So, next step: Try to setup the proxy on the GW, register your clients at the proxy and try to make calls inside the 192.168.10.0/24 network. If this works, try to add nathelper and route RTP via the rtpproxy. If this works to, try to setup bridging into the asterisk network segment.
regards, klaus
Lars wrote:
Hi serusers,
after spending 4 days trying to figure out how to set up things using SER I am now hoping for help. The problem is as follows:
i have a core network (say 192.168.0.0/24) in which the asterisk (192.168.0.99) resides. i have a users network (say 192.168.10.0/24) in which I (the user, x-lite) reside. Theres a gw between those to networks with addresses 192.168.0.10 and 192.168.10.1. The big problem: This gateway is not allowed to forward packets. It does usermode port-forwarding for required ports, but it has no default route and /proc/sys/net/ipv4/ip_forward is set to 0. The asterisk is working well and i now wanted to be able to place calls to other users (currently one directly connected grandstream) through the asterisk. First i check out siproxd which almost immediately worked as desired, but i realized, that as soon as the 192.168.10.0 network will be populated with more users, i don't want the inter-user calls to appear on the asterisk. That's where SER comes in. I want it to sit on the gw-box and handle request in the users network by itself, but forward requests it cannot handle (e.g. pstn) to the asterisk by pretending to be the user himself, as siproxd does. Especially i think therefor a user must register at the asterisk server through SER which also should notice where to find him using usrloc. I played around with nethelper/rtpproxy but could not even establish a sip session, not to mention rtp. I somehow don't understand the way ser works, and should handle meet this kind of requirement, so my question would be:
Is 'ser' the tool I'm looking for? And if 'yes', how would it basically have to be configured to do what i want. For example one problem seems to be, that it forwards packets to the * server from it's 192.168.10.1 address which the * box will never know.....
Thanks a lot
Lars
Serusers mailing list serusers@lists.iptel.org http://lists.iptel.org/mailman/listinfo/serusers
thanks for that, i'll give it a try. Furthermore question: What if i have another customers network, say 192.168.20.0/24 connected with it's own gw-box running its own instance of ser. How would * on an incoming call know, where to forward it to?

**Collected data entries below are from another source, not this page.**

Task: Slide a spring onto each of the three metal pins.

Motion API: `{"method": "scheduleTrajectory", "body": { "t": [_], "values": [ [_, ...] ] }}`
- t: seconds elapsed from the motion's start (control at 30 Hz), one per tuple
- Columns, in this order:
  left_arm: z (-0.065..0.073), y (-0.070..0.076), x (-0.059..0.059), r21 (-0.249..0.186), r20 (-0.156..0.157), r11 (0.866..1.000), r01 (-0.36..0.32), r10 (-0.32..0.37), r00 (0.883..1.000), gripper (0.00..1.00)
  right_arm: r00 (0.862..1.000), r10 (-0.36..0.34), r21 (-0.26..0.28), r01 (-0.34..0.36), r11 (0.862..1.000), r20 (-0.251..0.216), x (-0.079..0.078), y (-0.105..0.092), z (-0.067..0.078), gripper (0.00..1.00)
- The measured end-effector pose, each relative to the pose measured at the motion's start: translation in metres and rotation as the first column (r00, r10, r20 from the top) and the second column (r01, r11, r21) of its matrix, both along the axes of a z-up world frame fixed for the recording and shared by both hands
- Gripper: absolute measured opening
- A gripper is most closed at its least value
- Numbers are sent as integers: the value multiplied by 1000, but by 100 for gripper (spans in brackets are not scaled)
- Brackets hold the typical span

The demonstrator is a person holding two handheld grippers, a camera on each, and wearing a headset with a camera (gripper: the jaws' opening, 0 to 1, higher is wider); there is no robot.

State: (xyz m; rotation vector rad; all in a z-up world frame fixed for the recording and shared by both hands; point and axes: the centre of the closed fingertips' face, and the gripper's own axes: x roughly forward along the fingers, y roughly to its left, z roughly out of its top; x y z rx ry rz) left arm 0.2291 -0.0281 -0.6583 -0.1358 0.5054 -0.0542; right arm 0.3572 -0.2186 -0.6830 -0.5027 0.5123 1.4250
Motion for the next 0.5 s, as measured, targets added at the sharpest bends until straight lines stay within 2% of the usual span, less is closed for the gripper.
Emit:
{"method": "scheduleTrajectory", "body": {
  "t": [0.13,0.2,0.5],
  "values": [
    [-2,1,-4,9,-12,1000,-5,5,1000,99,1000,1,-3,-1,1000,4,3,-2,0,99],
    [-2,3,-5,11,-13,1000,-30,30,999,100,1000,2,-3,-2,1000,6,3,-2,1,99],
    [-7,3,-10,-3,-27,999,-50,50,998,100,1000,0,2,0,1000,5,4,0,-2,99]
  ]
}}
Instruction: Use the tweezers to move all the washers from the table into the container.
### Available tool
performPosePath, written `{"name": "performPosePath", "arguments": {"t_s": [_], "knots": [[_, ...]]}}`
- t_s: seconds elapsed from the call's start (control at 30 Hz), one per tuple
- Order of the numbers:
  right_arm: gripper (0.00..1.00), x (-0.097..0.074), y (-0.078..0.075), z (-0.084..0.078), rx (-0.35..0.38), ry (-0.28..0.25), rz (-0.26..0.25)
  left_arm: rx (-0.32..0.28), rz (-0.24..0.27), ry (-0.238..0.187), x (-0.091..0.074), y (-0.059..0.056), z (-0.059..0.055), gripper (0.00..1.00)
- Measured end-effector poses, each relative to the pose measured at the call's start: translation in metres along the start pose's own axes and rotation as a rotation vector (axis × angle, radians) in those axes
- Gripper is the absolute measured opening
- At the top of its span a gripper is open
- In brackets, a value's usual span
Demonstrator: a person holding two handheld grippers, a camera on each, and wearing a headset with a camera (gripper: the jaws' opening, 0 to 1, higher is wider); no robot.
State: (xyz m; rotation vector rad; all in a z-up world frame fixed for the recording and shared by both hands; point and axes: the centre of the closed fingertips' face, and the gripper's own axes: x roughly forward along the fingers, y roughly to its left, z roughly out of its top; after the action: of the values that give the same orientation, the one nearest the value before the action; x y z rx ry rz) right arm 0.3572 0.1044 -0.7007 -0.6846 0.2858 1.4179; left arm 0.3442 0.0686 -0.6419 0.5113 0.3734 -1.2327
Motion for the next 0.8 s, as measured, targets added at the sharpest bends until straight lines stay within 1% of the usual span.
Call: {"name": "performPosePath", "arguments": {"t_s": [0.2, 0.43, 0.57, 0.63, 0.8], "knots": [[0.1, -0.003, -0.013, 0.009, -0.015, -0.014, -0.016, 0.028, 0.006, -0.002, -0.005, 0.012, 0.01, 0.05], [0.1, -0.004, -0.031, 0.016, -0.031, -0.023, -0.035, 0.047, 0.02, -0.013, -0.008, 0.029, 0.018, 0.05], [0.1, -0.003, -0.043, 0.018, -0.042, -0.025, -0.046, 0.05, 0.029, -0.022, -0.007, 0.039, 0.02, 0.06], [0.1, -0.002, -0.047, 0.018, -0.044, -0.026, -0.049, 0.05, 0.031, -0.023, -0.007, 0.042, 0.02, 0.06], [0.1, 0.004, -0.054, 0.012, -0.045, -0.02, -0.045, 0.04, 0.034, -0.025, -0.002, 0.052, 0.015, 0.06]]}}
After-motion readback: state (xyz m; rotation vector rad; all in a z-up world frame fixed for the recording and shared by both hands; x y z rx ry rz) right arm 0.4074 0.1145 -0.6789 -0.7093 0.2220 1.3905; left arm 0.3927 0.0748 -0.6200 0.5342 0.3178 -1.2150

greeting from germany Lars
Klaus Darilion schrieb:
Yes you can do it. There is a multihome feature for ser (to detect which interface should be used for sending out messages) and you can use the new "unstable" rtpproxy in bridging mode. Furthermore, you have to use the nathelper module to rewrite SIP messages (change IP addresses and ports).
I've never used this setup, but as far as I know it should work.
To send PSTN calls to the * box, you don't have to register at the * box. The clients can register at the SIP proxy and the SIP proxy verifies access rights before sending calls to certain destinations (like the PSTN gateway). In the other direction, if there is an incoming call, you can configure * to fordward calls to certain users (phone numbers) to the sip proxy, which will forward it to the client.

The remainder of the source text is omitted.